Check out the results of this run under data:
And this is created from parsl-results.csv
.
Before you exit the container, notice in the working directory there are a ton of output pickle and text files,
and a "runinfo" directory. There might be more data here you are interested in. You can also look at the various
shell scripts created to run jobs, e.g.,
cat parsl.localprovider.1678976440.9403515.sh
export JOBNAME=$parsl.localprovider.1678976440.9403515
set -e
export CORES=$(getconf _NPROCESSORS_ONLN)

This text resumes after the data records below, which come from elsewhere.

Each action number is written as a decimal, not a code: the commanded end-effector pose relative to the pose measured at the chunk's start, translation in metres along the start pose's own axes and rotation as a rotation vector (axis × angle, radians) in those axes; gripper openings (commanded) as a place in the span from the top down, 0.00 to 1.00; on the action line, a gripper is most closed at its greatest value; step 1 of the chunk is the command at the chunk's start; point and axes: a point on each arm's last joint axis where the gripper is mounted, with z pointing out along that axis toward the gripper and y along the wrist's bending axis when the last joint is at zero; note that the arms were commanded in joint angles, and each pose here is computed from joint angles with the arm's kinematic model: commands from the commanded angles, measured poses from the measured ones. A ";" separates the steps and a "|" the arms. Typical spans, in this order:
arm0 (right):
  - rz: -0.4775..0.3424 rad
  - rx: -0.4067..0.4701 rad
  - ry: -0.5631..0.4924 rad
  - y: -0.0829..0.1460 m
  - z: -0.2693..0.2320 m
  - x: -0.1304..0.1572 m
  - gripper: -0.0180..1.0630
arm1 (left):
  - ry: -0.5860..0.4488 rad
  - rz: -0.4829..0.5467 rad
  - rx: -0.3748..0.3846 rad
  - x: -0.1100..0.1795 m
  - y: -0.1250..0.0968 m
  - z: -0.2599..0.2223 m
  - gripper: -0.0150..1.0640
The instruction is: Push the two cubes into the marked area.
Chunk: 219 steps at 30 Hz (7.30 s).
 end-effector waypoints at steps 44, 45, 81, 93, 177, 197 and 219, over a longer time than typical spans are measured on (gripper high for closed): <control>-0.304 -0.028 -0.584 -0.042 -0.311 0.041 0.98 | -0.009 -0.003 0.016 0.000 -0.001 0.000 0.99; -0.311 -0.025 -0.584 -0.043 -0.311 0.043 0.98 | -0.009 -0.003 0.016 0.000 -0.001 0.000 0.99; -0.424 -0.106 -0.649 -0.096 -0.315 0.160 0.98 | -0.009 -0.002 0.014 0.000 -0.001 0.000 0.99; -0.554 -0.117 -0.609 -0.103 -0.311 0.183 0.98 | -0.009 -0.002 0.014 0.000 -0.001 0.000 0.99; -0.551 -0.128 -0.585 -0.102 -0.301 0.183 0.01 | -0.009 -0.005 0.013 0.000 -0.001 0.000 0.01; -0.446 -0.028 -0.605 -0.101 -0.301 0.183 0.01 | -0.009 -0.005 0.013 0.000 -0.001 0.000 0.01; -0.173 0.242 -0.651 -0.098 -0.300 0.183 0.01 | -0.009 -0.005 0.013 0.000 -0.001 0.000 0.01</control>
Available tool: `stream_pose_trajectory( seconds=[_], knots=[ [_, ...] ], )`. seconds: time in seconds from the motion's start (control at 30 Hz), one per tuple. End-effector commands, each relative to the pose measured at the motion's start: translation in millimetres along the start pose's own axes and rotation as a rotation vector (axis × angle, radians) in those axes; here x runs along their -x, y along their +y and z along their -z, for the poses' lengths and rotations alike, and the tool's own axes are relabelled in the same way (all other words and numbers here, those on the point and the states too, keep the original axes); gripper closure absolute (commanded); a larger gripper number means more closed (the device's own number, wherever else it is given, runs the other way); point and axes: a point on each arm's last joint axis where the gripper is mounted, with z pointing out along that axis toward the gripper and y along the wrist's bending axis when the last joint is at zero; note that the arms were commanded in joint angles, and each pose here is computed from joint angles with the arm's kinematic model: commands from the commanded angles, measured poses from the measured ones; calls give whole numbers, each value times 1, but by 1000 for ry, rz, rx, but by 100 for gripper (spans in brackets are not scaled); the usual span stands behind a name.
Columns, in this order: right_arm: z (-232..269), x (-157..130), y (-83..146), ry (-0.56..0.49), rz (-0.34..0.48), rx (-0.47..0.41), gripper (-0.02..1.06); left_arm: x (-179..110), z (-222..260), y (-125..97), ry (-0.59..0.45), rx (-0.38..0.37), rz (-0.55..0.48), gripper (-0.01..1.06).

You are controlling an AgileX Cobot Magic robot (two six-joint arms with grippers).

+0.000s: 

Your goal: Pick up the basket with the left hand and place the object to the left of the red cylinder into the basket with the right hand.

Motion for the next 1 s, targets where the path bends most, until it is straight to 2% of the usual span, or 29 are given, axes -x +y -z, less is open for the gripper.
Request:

[[ "1" == "1" ]] && echo "Found cores : $CORES"
WORKERCOUNT=1
FAILONANY=0
PIDS=""
CMD() {
/usr/bin/flux start /opt/conda/envs/moldesign-demo/bin/python3 /opt/conda/envs/moldesign-demo/lib/python3.9/site-packages/parsl/executors/flux/flux_instance_manager.py tcp e25b3d4a9787 45085
}
for COUNT in $(seq 1 1 $WORKERCOUNT); do
[[ "1" == "1" ]] && echo "Launching worker: $COUNT"
CMD $COUNT &
PIDS="$PIDS $!"
done
ALLFAILED=1
ANYFAILED=0
for PID in $PIDS ; do
wait $PID
if [ "$?" != "0" ]; then
ANYFAILED=1
else
ALLFAILED=0
fi
done
[[ "1" == "1" ]] && echo "All workers done"
if [ "$FAILONANY" == "1" ]; then
exit $ANYFAILED
else
exit $ALLFAILED
fi
(moldesign-demo) root@e25b3d4a9787:/workflow# cat parsl.localprovider.1678976440.9403515.sh
export JOBNAME=$parsl.localprovider.1678976440.9403515
set -e
export CORES=$(getconf _NPROCESSORS_ONLN)
[[ "1" == "1" ]] && echo "Found cores : $CORES"
WORKERCOUNT=1
FAILONANY=0
PIDS=""
CMD() {
/usr/bin/flux start /opt/conda/envs/moldesign-demo/bin/python3 /opt/conda/envs/moldesign-demo/lib/python3.9/site-packages/parsl/executors/flux/flux_instance_manager.py tcp e25b3d4a9787 45085
}
for COUNT in $(seq 1 1 $WORKERCOUNT); do
[[ "1" == "1" ]] && echo "Launching worker: $COUNT"
CMD $COUNT &
PIDS="$PIDS $!"
done
ALLFAILED=1
ANYFAILED=0
for PID in $PIDS ; do
wait $PID
if [ "$?" != "0" ]; then
ANYFAILED=1
else
ALLFAILED=0
fi
done
[[ "1" == "1" ]] && echo "All workers done"
if [ "$FAILONANY" == "1" ]; then
exit $ANYFAILED
else
exit $ALLFAILED
fi
The other steps don't work - we have "best effort" scripts that (should?) work but we never got columna to work (it hangs).